─── Input data ───

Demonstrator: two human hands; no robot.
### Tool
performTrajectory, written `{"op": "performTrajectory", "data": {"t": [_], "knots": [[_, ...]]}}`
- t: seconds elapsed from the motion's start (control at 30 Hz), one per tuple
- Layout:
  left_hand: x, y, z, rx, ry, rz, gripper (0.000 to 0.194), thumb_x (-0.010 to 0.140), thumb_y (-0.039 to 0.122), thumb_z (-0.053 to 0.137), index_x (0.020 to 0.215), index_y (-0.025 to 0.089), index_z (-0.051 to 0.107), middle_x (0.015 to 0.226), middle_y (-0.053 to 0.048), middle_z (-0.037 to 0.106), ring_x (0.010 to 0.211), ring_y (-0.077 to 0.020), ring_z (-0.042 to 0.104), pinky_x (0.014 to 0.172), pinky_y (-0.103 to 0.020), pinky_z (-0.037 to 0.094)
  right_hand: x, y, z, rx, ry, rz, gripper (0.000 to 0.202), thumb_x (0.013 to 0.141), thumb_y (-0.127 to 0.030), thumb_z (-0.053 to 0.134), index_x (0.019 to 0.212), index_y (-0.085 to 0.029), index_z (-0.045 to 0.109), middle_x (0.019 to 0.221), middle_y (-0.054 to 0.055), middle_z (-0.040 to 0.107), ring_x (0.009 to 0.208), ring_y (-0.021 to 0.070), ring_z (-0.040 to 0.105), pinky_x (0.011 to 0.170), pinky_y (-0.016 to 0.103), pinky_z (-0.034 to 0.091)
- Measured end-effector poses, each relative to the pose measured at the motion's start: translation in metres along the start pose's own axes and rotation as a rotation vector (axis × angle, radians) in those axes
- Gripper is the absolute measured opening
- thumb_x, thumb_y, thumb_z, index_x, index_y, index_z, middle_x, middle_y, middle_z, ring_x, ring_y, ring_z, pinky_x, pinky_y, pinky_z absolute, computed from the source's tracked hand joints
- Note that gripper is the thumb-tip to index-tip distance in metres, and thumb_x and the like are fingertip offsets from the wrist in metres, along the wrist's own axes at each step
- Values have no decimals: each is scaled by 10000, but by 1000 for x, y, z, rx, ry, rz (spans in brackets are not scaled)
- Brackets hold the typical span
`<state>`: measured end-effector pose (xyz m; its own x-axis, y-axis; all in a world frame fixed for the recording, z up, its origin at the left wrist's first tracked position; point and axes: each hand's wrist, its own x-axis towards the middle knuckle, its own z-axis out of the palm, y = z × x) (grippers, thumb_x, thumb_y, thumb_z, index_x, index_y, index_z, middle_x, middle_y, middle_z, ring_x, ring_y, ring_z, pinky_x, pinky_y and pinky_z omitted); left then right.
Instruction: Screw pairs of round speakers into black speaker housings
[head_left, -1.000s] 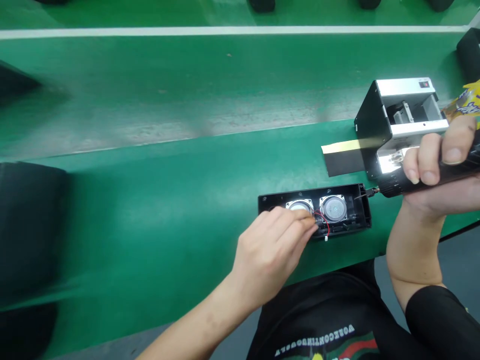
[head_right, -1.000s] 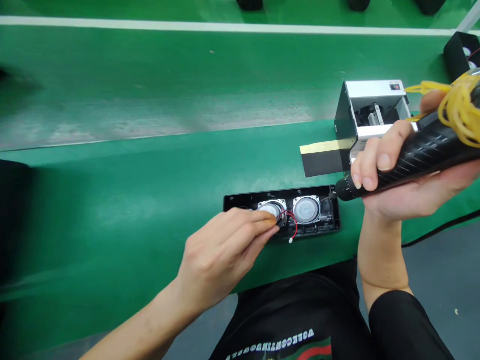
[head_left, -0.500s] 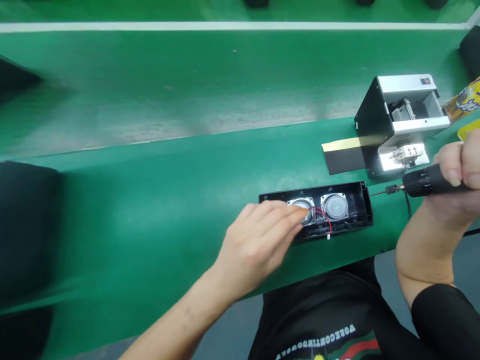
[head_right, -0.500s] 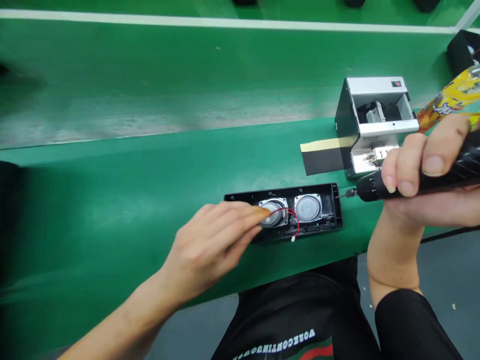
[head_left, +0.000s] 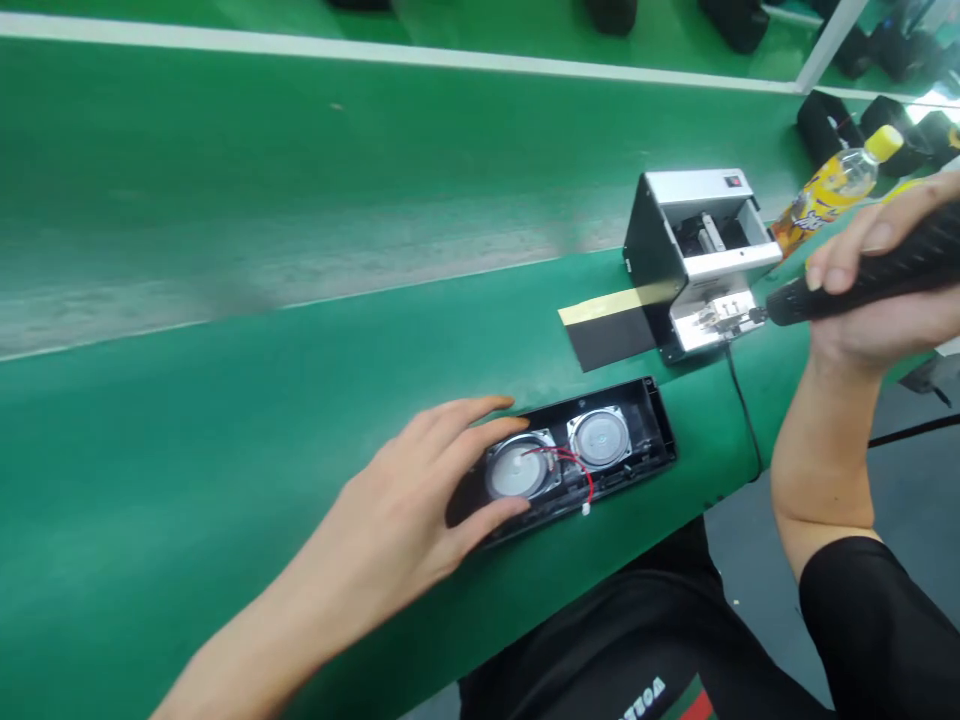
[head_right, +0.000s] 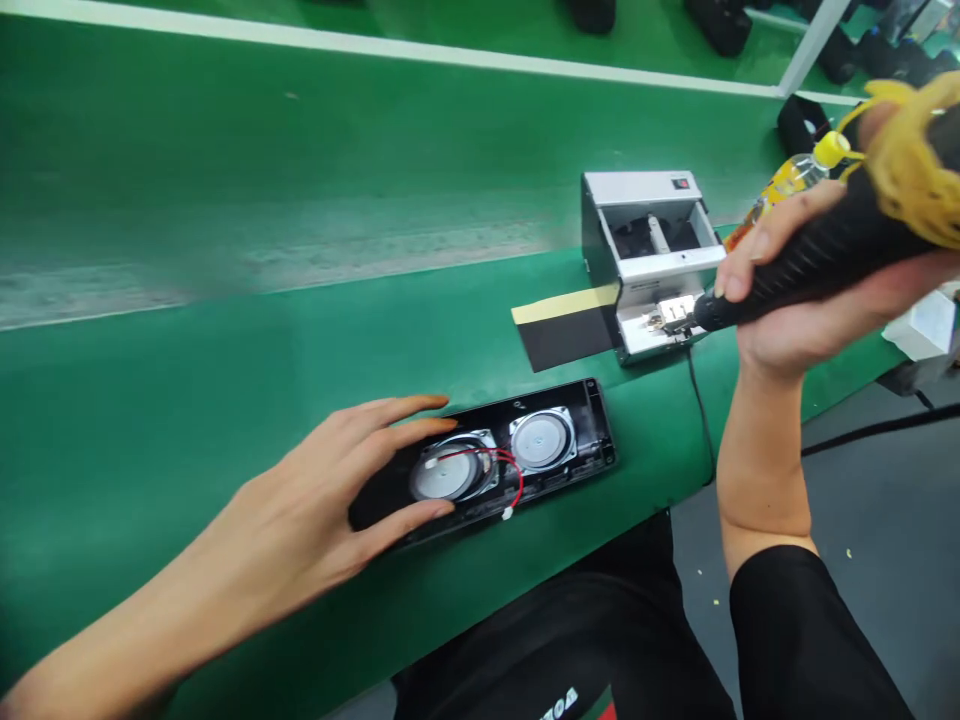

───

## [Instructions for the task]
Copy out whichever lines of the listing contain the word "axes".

## [Task answer]
- Measured end-effector poses, each relative to the pose measured at the motion's start: translation in metres along the start pose's own axes and rotation as a rotation vector (axis × angle, radians) in those axes
- Note that gripper is the thumb-tip to index-tip distance in metres, and thumb_x and the like are fingertip offsets from the wrist in metres, along the wrist's own axes at each step
`<state>`: measured end-effector pose (xyz m; its own x-axis, y-axis; all in a world frame fixed for the recording, z up, its origin at the left wrist's first tracked position; point and axes: each hand's wrist, its own x-axis towards the middle knuckle, its own z-axis out of the palm, y = z × x) (grippers, thumb_x, thumb_y, thumb_z, index_x, index_y, index_z, middle_x, middle_y, middle_z, ring_x, ring_y, ring_z, pinky_x, pinky_y and pinky_z omitted); left then right.

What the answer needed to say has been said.